This use case describes the total expected compute needs for the Compact Muon Solenoid (CMS) experiment at the Large Hadron Collider (LHC) by 2029, based on the most recent estimates.
Background and objectives
The success of the physics program of the Compact Muon Solenoid (CMS) experiment at the Large Hadron Collider (LHC) critically depends on having sufficient computing resources to process, store, and analyze collision and simulated data samples in a timely manner. This will be no less true in the HL-LHC era starting in 2029. Early estimates from 2017 and 2018 projected the resource needs to be several times greater than the project’s budget, assuming a flat funding profile.
Today, HPCs are used in production by CMS for all kinds of central workflows, including event generation, simulation, digitization, pileup mixing, reconstruction, and creation of analysis data formats MiniAOD and NanoAOD. During the past years, HPC machines contributed significantly to the processing of the Run 2 data as well as the generation of the related Monte Carlo samples. Between five and ten percent of the total used computing power dedicated to that activity came from HPCs. CMS extrapolations to Phase-II show a very steep dependency of computing needs on the number of simultaneous collisions per bunch crossing (pileup, PU).
The reconstruction task executes all of the algorithms needed to interpret signals as being due to the interaction of identifiable particles with the detector. The reconstruction time per event increases superlinearly with the number of pileup events per collision due to the combinatorial nature of the most resource-intensive algorithms. (PU of 52 in 2023, PU of 140 for Run 4, 200 for Run 5).
Timescale and scope
The description that follows describes projections for run 4 and 5 of the LHC, expected to begin in 2029.
Scientific and technical challenges
Looking ahead to the HL-LHC (High Luminosity Large Hadron Collider), the data rates and data complexity caused by increased luminosity will increase dramatically. All of this results in excess pressure on the current CMS computing infrastructure and an outlook for the HL-LHC where our existing computing infrastructure will simply not be sufficient to meet the demands of the experiment.

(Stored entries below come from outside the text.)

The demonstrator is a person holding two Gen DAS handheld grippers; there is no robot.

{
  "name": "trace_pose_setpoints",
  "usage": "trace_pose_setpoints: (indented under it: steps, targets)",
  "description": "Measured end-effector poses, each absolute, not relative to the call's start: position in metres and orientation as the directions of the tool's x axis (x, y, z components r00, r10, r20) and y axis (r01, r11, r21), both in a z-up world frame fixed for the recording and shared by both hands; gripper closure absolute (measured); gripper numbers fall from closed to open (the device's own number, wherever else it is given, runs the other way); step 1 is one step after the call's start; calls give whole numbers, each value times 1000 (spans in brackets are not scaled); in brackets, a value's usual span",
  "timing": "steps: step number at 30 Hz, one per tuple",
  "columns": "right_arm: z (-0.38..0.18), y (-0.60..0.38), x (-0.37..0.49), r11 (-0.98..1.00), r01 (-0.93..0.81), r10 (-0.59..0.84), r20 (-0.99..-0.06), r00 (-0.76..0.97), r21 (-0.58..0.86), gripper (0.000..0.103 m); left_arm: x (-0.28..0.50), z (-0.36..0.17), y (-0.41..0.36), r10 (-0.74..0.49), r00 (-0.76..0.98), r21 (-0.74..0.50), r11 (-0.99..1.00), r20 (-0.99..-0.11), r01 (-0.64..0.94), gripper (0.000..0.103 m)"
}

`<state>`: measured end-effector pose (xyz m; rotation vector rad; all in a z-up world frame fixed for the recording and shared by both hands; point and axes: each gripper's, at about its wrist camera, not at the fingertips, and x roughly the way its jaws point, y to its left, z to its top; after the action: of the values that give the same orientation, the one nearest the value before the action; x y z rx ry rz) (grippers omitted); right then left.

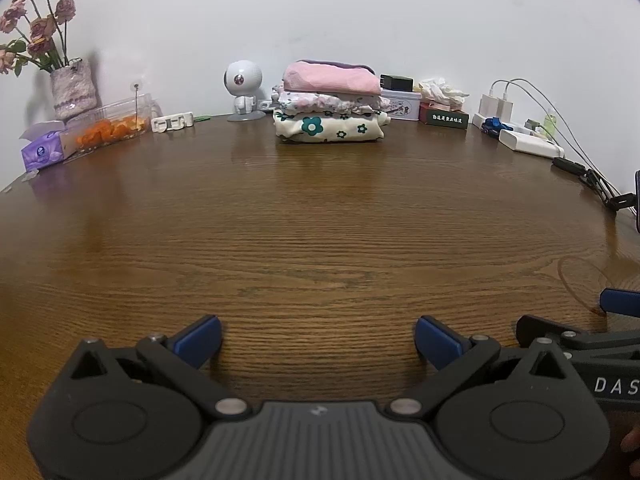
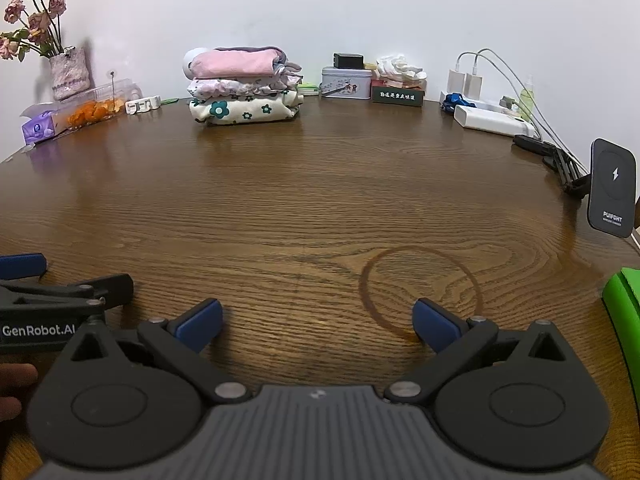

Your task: Fold clothes

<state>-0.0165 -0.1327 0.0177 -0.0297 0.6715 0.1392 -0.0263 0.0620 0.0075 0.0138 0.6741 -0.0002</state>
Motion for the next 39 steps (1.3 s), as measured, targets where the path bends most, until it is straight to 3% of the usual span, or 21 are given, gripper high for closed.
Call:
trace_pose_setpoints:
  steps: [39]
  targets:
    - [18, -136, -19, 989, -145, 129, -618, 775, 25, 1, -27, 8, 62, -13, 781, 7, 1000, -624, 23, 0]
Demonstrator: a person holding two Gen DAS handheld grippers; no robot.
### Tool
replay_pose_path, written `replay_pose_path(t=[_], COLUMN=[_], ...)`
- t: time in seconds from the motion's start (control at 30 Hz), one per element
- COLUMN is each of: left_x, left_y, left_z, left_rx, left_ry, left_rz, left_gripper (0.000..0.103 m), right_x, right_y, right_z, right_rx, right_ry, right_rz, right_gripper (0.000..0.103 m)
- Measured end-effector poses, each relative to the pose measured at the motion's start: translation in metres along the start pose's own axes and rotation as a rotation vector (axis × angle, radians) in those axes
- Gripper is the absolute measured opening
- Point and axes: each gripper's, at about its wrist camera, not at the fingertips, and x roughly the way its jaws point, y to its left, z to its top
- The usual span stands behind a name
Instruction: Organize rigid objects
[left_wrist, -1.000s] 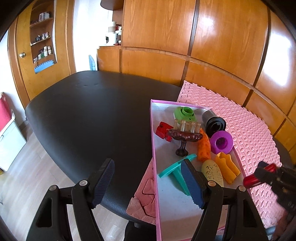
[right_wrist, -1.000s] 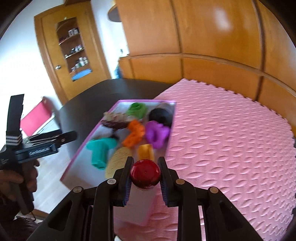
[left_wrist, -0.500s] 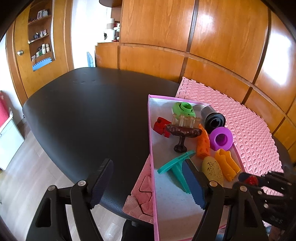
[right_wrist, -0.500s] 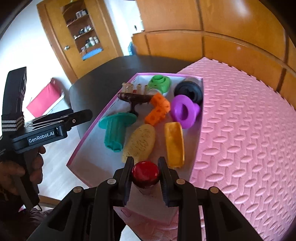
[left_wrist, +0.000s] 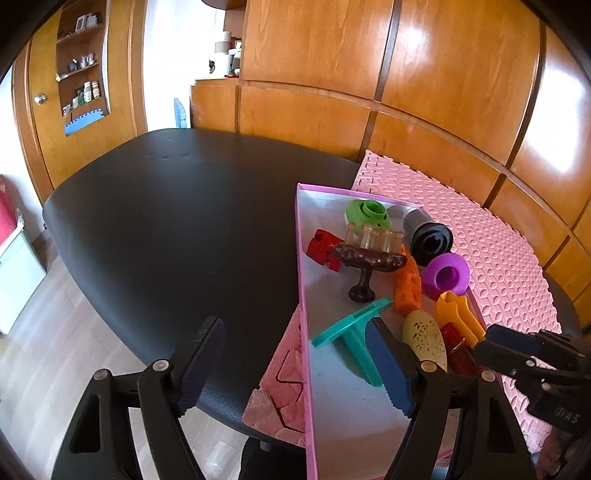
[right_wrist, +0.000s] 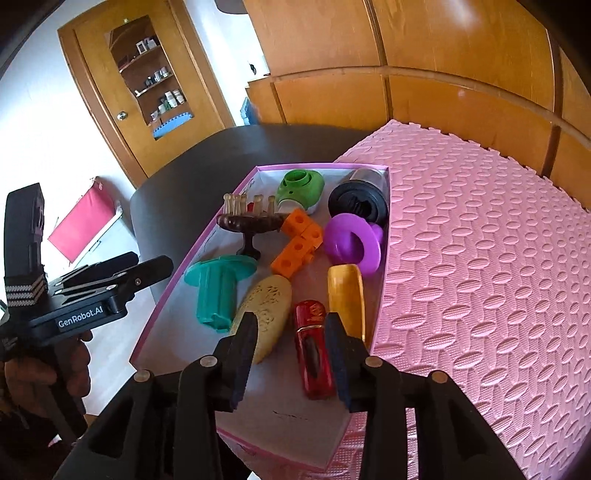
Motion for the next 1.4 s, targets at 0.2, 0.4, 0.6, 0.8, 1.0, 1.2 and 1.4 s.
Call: replay_pose_path(t=[0.2,0.4,0.6,0.8,1.0,1.2,1.4], left_x=[-0.004,-0.010,-0.020,-0.029,-0.041,-0.050,-0.052], left_y=[-0.005,-0.013,-0.022,-0.028,-0.035,-0.040,-0.043], left_z=[0.001,0.001,0.000,-0.004,-0.008,-0.011,-0.014], left_rx=[0.016,0.026,0.034,0.038,0.042,0.039,0.058], left_ry=[-0.019,-0.046,-0.075,-0.093,-0.125,-0.145,-0.150], left_rz=[0.018,0.042,0.063,0.090,0.118,0.119,0.129], left_gripper=[0.085,0.093,0.103,0.103,0.103,0.103,0.103], right_x=[0.004,-0.004,-0.013,-0.020,-0.022,-0.023,-0.024], right_y=[0.003,0.004,0.003,0.006,0.011,0.018,0.020], right_z=[-0.002,-0.003,-0.003,-0.003,-0.004,-0.006,-0.008], right_rx=[-0.002,0.012,0.040,0.055,0.055,0.039,0.044], right_ry=[-0.007,-0.067,-0.125,-0.162,-0.176,-0.179,-0.180], right_rz=[-0.033,-0.102,-0.186,-0.265,-0.282,-0.281,-0.282], right_gripper=[0.037,0.037,0.042,0.042,0.042,0.042,0.042])
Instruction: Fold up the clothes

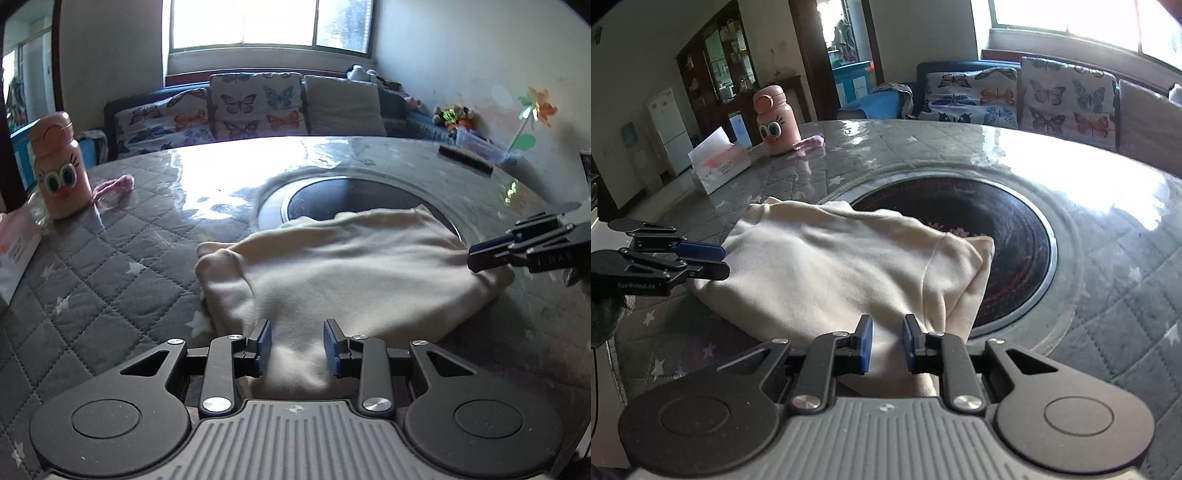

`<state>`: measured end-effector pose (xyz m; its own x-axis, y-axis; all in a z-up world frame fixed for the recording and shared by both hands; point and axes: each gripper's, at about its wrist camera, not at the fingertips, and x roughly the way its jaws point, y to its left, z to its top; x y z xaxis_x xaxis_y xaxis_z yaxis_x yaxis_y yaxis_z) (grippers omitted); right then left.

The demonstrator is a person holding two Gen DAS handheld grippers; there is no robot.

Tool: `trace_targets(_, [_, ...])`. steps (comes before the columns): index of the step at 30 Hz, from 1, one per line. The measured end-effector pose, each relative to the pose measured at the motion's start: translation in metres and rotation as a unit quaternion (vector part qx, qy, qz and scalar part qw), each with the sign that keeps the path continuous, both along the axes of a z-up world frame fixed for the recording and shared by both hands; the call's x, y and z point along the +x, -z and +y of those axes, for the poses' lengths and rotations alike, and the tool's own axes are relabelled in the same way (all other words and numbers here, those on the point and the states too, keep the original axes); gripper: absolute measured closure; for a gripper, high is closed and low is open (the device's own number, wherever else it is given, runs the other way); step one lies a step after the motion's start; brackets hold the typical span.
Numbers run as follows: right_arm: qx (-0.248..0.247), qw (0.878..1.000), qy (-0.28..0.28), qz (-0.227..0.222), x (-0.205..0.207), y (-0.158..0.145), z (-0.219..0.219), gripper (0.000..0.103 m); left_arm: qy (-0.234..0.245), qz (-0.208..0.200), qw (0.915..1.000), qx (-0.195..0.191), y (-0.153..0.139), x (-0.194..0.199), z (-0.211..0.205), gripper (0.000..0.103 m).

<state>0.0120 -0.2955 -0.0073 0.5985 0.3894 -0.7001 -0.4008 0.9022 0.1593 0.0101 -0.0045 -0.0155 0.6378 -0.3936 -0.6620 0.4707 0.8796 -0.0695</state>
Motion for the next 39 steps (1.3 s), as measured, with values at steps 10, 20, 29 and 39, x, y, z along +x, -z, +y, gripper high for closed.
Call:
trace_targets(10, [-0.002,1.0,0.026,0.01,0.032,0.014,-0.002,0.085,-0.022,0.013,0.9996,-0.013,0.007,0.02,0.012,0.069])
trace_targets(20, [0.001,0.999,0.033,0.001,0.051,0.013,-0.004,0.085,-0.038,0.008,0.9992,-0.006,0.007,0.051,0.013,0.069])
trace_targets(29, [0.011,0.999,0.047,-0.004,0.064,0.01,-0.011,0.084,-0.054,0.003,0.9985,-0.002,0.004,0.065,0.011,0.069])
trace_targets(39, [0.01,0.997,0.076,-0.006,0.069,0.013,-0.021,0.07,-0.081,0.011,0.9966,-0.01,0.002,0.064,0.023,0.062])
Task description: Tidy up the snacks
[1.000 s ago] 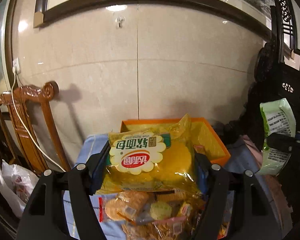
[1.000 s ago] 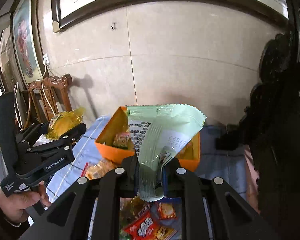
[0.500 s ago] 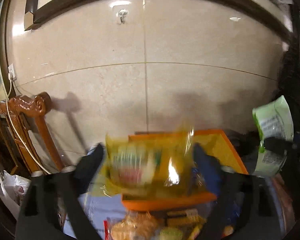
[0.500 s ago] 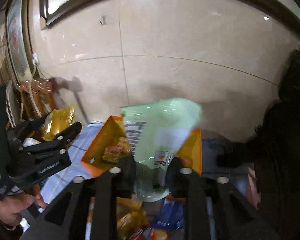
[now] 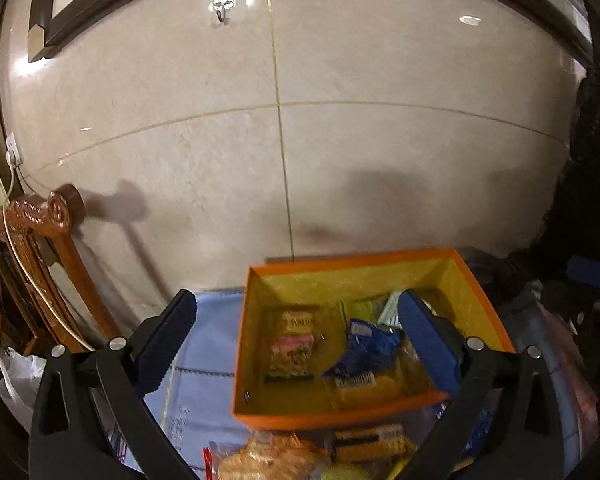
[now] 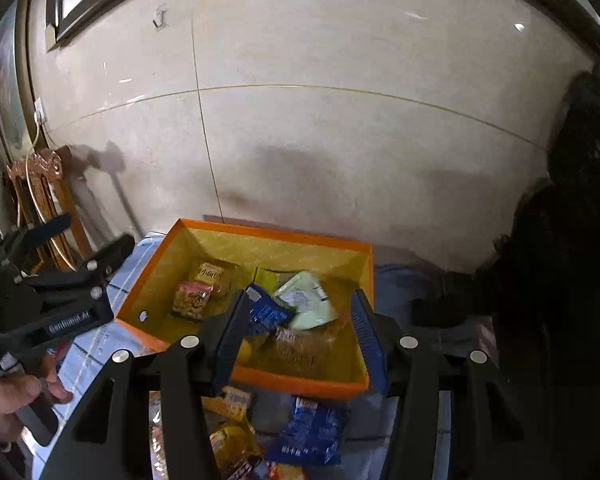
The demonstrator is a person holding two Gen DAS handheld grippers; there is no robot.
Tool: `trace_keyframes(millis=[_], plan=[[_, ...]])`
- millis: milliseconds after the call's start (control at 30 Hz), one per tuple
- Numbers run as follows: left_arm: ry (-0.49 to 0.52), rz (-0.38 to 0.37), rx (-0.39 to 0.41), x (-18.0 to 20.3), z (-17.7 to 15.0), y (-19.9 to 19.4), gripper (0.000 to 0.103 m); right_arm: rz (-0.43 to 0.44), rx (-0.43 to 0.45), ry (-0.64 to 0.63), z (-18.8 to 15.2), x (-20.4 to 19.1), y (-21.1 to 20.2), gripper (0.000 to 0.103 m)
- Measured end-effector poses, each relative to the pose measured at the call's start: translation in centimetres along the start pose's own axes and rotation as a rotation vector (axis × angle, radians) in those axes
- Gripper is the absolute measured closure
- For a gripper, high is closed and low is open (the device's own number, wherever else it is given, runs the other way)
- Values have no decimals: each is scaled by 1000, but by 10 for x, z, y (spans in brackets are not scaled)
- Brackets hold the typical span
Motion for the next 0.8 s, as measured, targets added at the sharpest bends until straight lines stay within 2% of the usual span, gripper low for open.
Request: trace_keyframes(millis=[100, 200, 267, 367, 467, 567, 800], plan=[[-2, -19, -31, 4, -30, -12, 5, 20, -16, 24, -22, 1, -12, 48], [-15, -31, -91, 2, -80, -24, 4, 51, -45, 65, -68, 0, -25, 40], [-16, -47, -137, 2, -123, -34, 5, 64, -78, 62, -114, -6, -32, 36], [15, -56, -216, 6, -191, -45, 5, 88, -184, 71, -191, -18, -28, 35], [-31, -80, -283, 6, -249, -57, 5, 83, -262, 30, -247, -28, -18, 35], [-76, -118, -321, 13, -287, -69, 5, 87, -290, -28, -273, -36, -11, 35], [-18, -176, -332, 46, -313, -74, 5, 99, -284, -154, -292, -44, 1, 28]])
Point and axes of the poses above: each gripper's, at about its wrist camera, not at the fingertips, and y roughly the way its jaws point, x to its right, z to its top, the point moved 9 cm from there along y, roughly the way its jaws point, and after that the axes turned 5 degrees about -z, right-handed, at the moved point
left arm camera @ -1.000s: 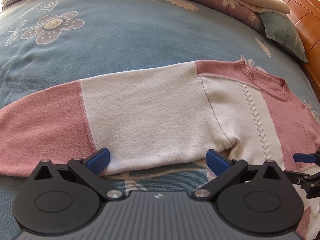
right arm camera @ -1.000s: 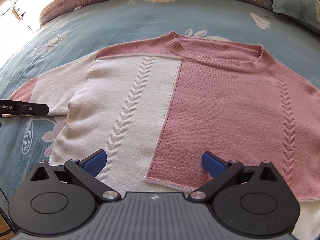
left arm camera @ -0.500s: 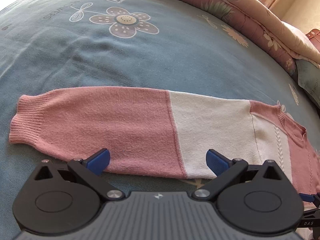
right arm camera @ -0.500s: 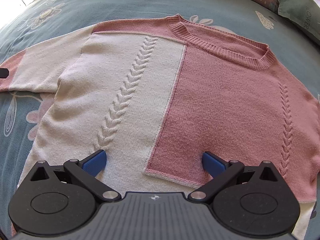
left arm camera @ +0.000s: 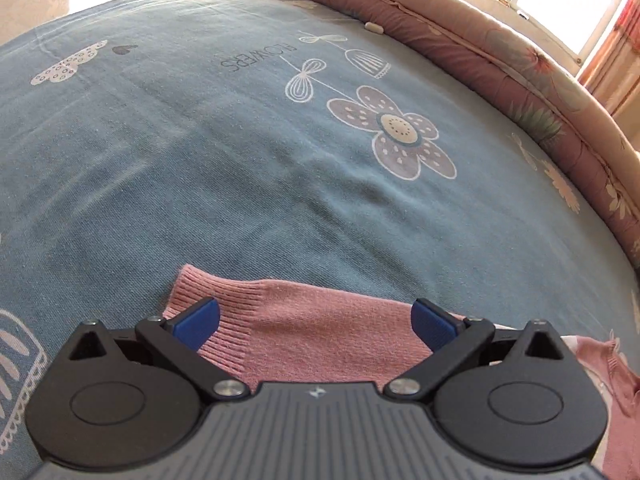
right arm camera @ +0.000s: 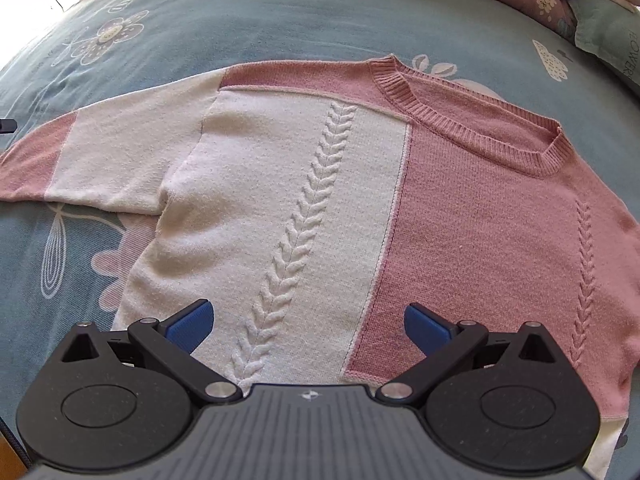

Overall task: Fold clothes
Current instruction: 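Move the left tool along the sleeve to its pink ribbed cuff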

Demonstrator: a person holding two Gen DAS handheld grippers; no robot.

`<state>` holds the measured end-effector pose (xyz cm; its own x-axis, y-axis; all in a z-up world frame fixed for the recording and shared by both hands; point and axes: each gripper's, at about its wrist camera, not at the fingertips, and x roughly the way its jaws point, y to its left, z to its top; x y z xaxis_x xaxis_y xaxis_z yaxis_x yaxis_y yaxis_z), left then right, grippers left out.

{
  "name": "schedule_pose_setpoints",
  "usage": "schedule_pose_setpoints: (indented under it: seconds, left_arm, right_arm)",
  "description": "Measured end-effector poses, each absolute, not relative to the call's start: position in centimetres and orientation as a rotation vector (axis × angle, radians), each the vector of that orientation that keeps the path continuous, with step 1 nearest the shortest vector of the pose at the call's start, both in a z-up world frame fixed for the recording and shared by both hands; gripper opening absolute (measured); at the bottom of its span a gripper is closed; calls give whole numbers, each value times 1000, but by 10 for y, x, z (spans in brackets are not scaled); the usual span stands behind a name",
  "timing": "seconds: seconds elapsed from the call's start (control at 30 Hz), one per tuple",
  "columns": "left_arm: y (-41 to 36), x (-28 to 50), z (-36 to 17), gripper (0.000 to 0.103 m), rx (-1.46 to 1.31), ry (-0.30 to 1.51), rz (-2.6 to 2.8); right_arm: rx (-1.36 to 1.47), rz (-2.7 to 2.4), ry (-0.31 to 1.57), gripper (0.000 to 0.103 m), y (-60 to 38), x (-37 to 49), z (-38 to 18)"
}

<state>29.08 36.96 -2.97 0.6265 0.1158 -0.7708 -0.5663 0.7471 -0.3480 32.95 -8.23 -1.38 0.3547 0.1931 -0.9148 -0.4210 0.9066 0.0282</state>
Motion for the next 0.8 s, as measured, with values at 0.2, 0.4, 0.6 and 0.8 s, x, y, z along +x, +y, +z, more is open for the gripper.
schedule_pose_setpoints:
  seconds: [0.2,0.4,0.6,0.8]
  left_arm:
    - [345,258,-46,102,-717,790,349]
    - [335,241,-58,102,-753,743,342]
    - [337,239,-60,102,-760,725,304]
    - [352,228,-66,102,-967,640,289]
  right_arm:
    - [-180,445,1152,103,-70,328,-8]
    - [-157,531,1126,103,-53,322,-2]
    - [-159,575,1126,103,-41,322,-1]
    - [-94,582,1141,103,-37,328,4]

The ability to fully utilize large allocations on HPCs depends on having a submission infrastructure capable of scaling up to a sufficient number of tasks and execution slots from HTCondor. This implies work on federated access to HPC sites, standardized transfer tooling and policies, as well as common service and access methods.
Scientific user community
The CMS experiment is a general purpose particle physics detector at the LHC at CERN. CMS has over 4000 particle physicists, engineers, computer scientists, technicians and students from around 240 institutes and universities from more than 50 countries. The collaboration operates and collects data from the CMS detector, one of the general-purpose particle detectors at CERN’s LHC. Collaborators from all over the world helped design and fabricate components of the detector, which were brought to CERN for final assembly. Data collected by CMS are shared with several computing centres via the Worldwide LHC Computing Grid (WLCG). From there, they are distributed to CMS institutions in over forty countries for physics analysis.
Technical Details
Storage
Storage use consists of software, scratch, and input/output data. Access to calibration data and CMS software is normally provided via the Cern Virtual Machine File System (CVMFS), deployed as a service at a compute site and mounted to each node (or alternatively provided from the local network file system). Nodes generally require 20-50 GB of cache.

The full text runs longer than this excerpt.